Sexta-feira. Redação de uma TV. Redação da TV. Sexta-feira na redação da TV, e tentativas de finalizar um texto. Uma tarde de pesquisa. Uma hora de filmagem. Dois minutos de texto. Qual o sinônimo? Não consigo terminar. Essa palavra fica melhor aqui, e é melhor tirar aquele último trecho. Dá pra substituir por outra palavra. É bonito.
Sexta-feira. Redação de uma TV. Como a gente pode usar essa pauta? Coloca pra algo de arquitetura e urbanismo, coloca poesia: a cidade precisa disso. Coloca pra madrugada, que sempre foi a hora mais bonita, - e você tinha se esquecido disso. Coloca pra a hora que a humanidade dorme, e você acorda pra dar conta do recado. Coloca aquela palavra aqui, pra ficar mais bonito.

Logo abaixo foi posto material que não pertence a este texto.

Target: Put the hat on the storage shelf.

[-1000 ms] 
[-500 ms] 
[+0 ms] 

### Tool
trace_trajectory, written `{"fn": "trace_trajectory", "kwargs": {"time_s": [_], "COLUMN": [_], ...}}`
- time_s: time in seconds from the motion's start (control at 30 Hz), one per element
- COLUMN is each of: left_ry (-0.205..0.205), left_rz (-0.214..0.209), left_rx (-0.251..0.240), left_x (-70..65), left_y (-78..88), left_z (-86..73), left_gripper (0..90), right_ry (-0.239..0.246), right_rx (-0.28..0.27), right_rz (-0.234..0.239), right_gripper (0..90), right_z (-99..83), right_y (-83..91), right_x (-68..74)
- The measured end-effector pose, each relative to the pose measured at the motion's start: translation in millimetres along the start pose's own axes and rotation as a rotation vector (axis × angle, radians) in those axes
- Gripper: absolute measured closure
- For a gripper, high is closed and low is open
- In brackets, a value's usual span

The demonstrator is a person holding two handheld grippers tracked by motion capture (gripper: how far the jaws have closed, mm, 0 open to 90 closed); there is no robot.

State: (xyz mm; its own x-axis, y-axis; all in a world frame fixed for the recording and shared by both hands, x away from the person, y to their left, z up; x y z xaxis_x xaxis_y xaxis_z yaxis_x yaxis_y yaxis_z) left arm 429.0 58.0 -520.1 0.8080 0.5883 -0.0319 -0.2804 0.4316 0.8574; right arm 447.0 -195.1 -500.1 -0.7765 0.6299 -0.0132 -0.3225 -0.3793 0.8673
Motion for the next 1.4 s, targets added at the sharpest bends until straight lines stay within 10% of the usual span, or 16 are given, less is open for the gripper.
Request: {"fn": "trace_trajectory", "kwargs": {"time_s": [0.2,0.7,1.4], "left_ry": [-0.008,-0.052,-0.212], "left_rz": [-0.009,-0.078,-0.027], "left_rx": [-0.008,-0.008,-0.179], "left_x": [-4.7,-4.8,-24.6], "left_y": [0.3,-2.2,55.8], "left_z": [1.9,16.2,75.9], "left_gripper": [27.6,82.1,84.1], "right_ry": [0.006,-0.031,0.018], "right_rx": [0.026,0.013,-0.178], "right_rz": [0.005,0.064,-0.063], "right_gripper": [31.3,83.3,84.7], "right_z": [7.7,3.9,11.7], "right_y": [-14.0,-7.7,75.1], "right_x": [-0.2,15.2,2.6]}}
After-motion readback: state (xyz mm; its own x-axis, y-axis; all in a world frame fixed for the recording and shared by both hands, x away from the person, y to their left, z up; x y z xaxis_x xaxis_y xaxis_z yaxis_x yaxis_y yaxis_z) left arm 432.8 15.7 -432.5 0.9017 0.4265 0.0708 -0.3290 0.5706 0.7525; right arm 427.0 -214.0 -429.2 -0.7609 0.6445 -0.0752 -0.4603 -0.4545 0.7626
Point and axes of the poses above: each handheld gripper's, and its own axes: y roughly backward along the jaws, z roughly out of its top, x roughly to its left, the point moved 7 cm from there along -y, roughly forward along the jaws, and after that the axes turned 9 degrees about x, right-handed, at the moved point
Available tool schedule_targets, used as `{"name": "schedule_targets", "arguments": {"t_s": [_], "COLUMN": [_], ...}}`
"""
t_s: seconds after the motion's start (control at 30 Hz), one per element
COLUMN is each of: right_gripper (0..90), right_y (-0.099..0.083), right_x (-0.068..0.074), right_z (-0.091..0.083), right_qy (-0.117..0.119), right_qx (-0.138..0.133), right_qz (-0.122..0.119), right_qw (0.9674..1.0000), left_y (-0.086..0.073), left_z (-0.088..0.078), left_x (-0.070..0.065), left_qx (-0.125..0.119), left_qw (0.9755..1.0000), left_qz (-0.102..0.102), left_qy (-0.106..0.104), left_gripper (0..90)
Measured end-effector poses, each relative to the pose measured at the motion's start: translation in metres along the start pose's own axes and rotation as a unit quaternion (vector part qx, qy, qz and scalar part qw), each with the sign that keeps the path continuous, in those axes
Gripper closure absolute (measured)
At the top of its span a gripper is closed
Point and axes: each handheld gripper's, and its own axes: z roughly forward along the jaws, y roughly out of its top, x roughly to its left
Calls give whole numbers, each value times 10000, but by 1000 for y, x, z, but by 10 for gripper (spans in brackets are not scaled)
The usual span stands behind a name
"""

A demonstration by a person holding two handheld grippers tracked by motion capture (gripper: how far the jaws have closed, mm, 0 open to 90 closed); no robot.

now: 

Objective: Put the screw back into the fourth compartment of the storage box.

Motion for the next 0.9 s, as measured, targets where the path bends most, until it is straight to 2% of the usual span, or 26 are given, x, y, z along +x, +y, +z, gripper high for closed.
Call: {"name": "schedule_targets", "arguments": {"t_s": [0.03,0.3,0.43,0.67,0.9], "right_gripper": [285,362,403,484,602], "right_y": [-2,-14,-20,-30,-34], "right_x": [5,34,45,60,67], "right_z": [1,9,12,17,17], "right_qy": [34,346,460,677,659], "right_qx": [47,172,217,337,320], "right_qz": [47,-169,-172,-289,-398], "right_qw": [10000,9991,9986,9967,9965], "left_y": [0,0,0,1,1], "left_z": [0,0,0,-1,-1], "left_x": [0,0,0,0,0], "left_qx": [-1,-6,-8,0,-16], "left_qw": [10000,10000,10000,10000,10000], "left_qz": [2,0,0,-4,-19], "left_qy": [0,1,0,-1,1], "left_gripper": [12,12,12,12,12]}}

Não temos personagem: entrevistamos o campo de visão. Dá pra brincar com as palavras, é bonito e preenche a alma. Minha mãe dizia que preenche a alma mas não preenche o bucho. Calma, parece que as coisas sempre se acertam. Parece que sempre fui mais das palavras que do balé, mais das asas e do café. Sempre com rimas. Meus professores diziam pra evitar isso, evitar algumas palavras, voar menos, tomar água. Mas sempre me identifiquei com quem brincava com as letras, os tons, as cores e os sons. Pareciam ter mais sabor de vida.
Nessa mistura sinestésica, comecei a conviver com gente que só voltava pra casa embreagado de energia, vivo pela morte do sol e morto de amores pela vida. Percebi que o mundo joga diversos jogos, e descobri que quem se joga na poesia nunca perde - às vezes morre, mas morre morte de vida eterna, de quem se eterniza através de palavras que não podem ser queimadas, pois já são fogo. E esse fogo a gente carrega inflamado, queimando quem chega junto. É bonito. Às vezes doloroso, mas é bonito.